● WORK TO COMPLETE
Give the data again exactly, without its images.

Data records
^^^^^^^^^^^^^^^^

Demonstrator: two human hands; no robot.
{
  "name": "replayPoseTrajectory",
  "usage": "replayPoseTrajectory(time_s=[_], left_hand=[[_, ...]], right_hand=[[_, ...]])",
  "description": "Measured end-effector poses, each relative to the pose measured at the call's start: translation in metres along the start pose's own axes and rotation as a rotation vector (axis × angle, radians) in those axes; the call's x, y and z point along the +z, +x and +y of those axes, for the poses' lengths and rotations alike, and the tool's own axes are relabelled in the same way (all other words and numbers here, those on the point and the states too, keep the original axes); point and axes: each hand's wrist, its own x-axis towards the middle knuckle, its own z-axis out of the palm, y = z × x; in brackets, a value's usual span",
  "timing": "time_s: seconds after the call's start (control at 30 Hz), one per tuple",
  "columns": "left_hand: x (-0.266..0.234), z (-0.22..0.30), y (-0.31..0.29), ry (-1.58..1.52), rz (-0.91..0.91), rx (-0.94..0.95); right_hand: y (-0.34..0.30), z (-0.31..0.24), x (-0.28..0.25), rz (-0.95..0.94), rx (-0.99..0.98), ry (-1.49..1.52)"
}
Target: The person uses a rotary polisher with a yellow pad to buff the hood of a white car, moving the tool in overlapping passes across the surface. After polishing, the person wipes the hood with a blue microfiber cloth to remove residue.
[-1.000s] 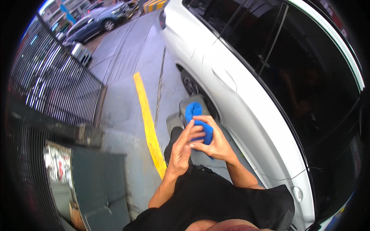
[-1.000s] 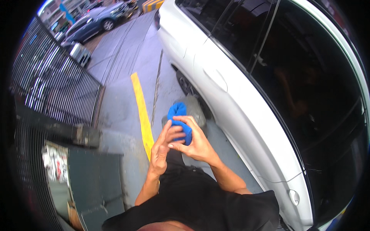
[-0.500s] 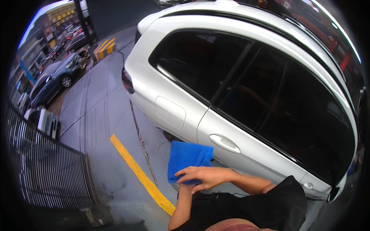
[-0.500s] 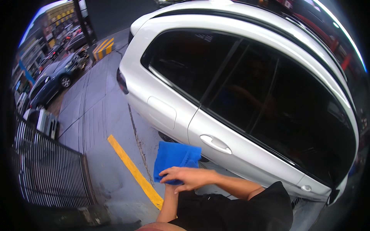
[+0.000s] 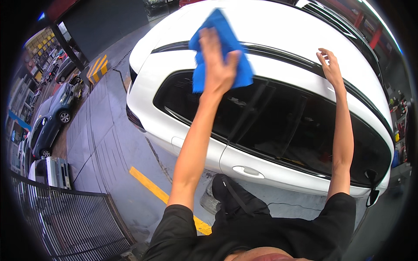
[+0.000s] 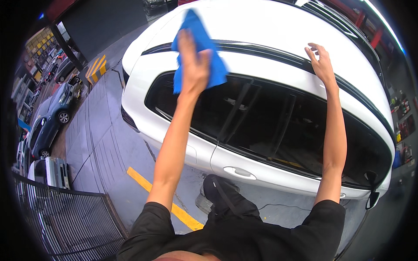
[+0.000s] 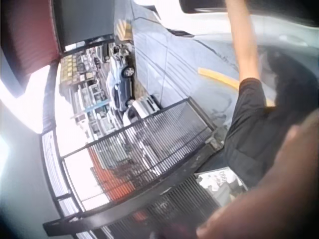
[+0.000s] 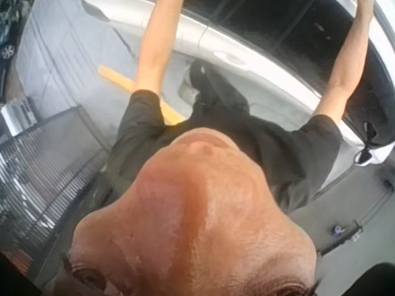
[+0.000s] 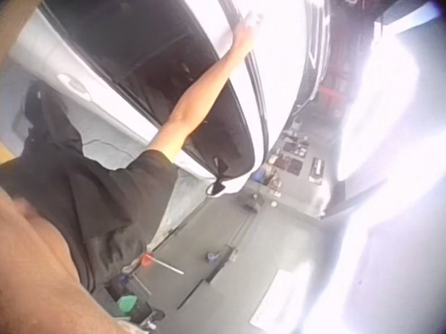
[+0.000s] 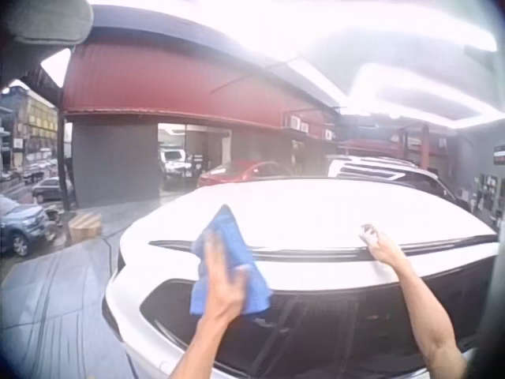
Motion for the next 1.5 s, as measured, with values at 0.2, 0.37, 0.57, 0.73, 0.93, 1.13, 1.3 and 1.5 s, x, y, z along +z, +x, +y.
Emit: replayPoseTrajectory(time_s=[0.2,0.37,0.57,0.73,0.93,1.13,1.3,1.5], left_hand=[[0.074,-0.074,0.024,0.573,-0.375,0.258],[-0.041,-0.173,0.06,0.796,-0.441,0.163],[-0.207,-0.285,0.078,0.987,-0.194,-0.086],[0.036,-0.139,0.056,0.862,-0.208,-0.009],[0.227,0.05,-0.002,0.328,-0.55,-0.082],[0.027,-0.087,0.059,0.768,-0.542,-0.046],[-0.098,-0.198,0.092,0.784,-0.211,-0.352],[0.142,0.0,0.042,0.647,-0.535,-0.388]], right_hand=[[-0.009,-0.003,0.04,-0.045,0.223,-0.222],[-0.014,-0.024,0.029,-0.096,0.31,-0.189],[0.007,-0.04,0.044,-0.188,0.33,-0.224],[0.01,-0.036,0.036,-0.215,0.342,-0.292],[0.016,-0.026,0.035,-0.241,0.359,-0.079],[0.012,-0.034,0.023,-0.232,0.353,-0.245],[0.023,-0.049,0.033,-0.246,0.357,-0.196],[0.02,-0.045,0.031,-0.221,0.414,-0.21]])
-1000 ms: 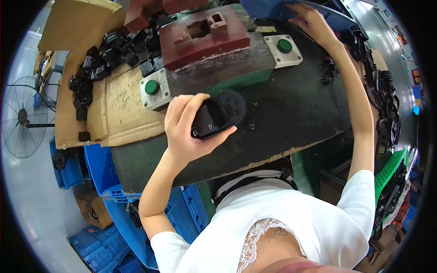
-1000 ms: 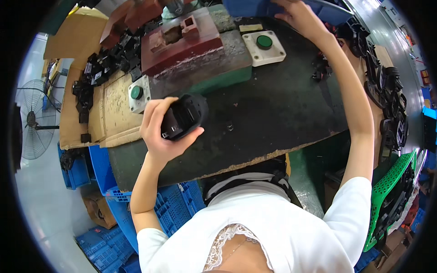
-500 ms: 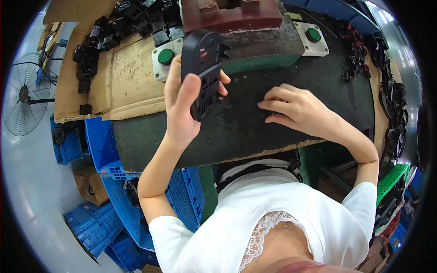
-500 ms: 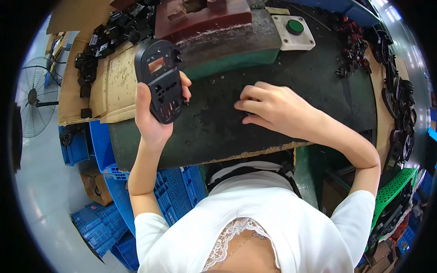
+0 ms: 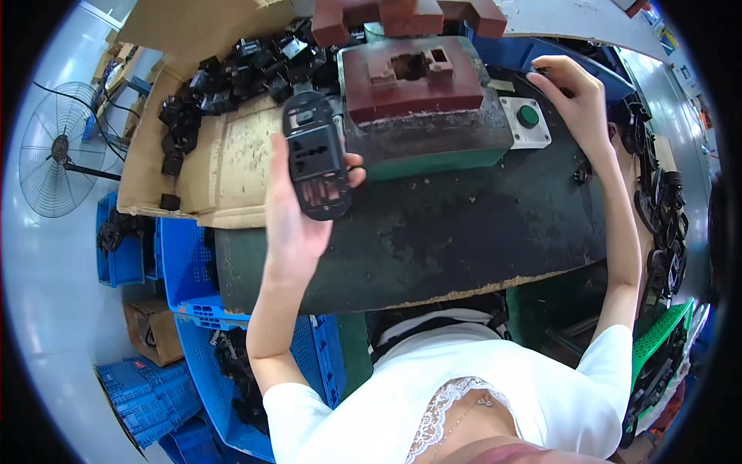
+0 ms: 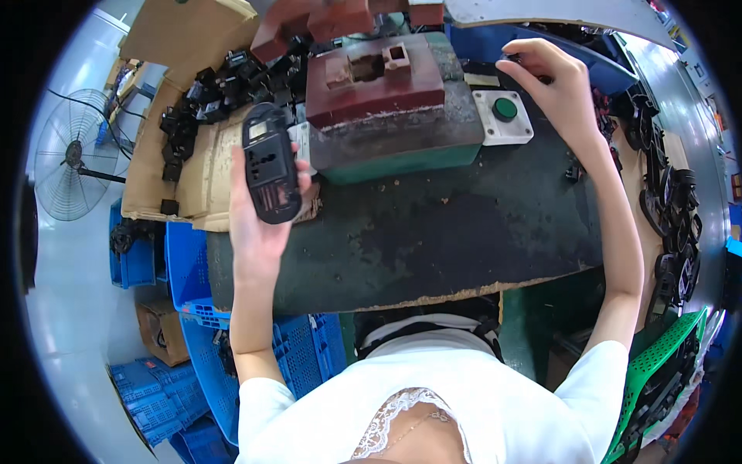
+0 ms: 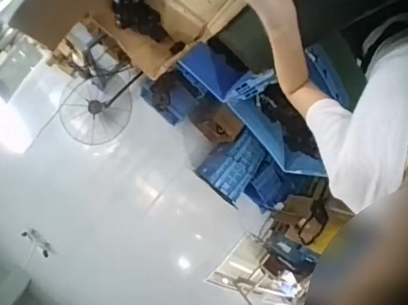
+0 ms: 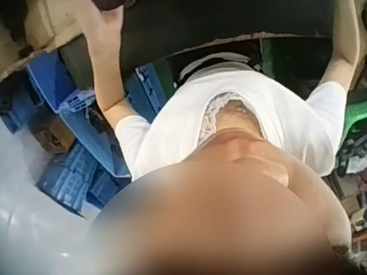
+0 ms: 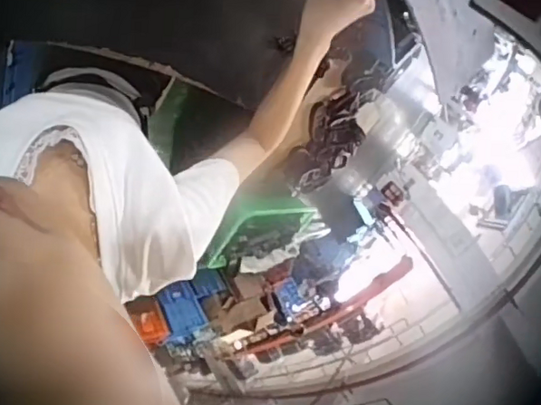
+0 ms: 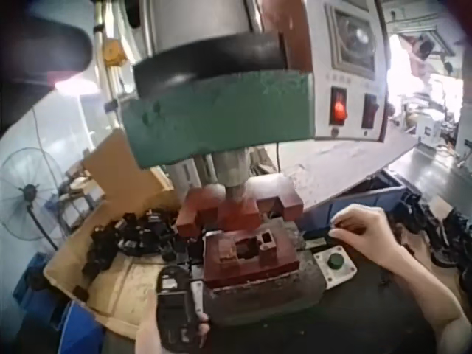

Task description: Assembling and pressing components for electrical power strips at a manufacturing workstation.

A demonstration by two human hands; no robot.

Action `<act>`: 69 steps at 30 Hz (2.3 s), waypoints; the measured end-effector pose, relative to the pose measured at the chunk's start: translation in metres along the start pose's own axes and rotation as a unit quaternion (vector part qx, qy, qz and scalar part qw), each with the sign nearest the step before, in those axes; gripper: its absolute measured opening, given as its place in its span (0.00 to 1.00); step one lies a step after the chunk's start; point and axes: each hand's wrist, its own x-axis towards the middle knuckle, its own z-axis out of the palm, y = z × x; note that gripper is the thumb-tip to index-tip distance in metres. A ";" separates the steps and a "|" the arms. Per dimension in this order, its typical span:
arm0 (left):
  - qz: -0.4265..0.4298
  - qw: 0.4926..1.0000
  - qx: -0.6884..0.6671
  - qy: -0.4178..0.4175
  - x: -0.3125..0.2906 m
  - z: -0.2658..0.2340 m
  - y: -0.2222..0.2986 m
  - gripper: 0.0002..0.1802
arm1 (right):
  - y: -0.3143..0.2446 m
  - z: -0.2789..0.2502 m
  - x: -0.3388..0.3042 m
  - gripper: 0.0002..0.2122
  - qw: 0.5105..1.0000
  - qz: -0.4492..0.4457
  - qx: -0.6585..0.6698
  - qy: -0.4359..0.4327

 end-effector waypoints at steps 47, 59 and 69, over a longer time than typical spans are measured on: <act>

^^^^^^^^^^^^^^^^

● RESPONSE TO THE EXERCISE
Demonstrator: two human hands; no robot.
{
  "name": "replayPoseTrajectory",
  "usage": "replayPoseTrajectory(time_s=[_], left_hand=[[_, ...]], right_hand=[[_, ...]])",
  "description": "Measured end-effector poses, each relative to the pose measured at the call's start: translation in metres along the start pose's own axes and rotation as a rotation vector (axis × angle, radians) in those axes; the call's x, y and z point along the +z, +x and +y of those axes, for the poses' lengths and rotations alike, and the tool's own axes are relabelled in the same way (all other words and numbers here, those on the point and the states too, keep the original axes); point and axes: each hand's wrist, its own x-axis towards the middle knuckle, its own z-axis out of the palm, y = z × x; in brackets, a value's usual span",
  "timing": "time_s: seconds after the call's start (control at 30 Hz), one per tuple",
  "columns": "left_hand: x (-0.266..0.234), z (-0.22..0.30), y (-0.31..0.29), ry (-1.58..1.52), rz (-0.91..0.91), rx (-0.94..0.95); right_hand: y (-0.34..0.30), z (-0.31..0.24), x (-0.28..0.25), rz (-0.95..0.94), rx (-0.99..0.98), ry (-1.49..1.52)"
}
Target: The person uses a rotary polisher with a yellow pad to buff the hood of a white car, moving the tool in overlapping passes across the surface. After polishing, the person wipes the hood with a blue microfiber cloth to remove residue.
[-1.000s] 
[-1.000s] 
[-0.500s] 
[-0.500s] 
[+0.000s] 
[+0.000s] 
[+0.000s] 
[+0.000s] 
[+0.000s] 
[+0.000s] 
Motion for the next 1.5 s, as measured, with values at 0.2, 0.37, 0.57, 0.73, 0.93, 1.13, 1.3 and 1.5 s, x, y, z along +z, +x, +y.
Emit: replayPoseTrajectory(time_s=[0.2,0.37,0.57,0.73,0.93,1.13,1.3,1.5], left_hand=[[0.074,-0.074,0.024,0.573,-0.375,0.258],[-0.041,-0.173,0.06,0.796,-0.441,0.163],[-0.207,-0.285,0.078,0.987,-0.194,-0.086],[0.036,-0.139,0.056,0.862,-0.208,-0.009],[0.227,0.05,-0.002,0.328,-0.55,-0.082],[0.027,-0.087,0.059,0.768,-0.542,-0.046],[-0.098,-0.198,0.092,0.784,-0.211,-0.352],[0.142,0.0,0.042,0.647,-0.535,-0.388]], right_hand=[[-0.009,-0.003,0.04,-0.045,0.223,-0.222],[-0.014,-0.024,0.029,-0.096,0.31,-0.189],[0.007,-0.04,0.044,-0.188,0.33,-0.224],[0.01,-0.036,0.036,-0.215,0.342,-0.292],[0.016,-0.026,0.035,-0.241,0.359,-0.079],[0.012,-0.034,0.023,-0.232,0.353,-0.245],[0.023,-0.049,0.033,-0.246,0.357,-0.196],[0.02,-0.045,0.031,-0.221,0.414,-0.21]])
-1000 ms: 
-1000 ms: 
-500 ms: 
-500 ms: 
+0 ms: 
+0 ms: 
+0 ms: 
+0 ms: 
+0 ms: 
+0 ms: 

Task description: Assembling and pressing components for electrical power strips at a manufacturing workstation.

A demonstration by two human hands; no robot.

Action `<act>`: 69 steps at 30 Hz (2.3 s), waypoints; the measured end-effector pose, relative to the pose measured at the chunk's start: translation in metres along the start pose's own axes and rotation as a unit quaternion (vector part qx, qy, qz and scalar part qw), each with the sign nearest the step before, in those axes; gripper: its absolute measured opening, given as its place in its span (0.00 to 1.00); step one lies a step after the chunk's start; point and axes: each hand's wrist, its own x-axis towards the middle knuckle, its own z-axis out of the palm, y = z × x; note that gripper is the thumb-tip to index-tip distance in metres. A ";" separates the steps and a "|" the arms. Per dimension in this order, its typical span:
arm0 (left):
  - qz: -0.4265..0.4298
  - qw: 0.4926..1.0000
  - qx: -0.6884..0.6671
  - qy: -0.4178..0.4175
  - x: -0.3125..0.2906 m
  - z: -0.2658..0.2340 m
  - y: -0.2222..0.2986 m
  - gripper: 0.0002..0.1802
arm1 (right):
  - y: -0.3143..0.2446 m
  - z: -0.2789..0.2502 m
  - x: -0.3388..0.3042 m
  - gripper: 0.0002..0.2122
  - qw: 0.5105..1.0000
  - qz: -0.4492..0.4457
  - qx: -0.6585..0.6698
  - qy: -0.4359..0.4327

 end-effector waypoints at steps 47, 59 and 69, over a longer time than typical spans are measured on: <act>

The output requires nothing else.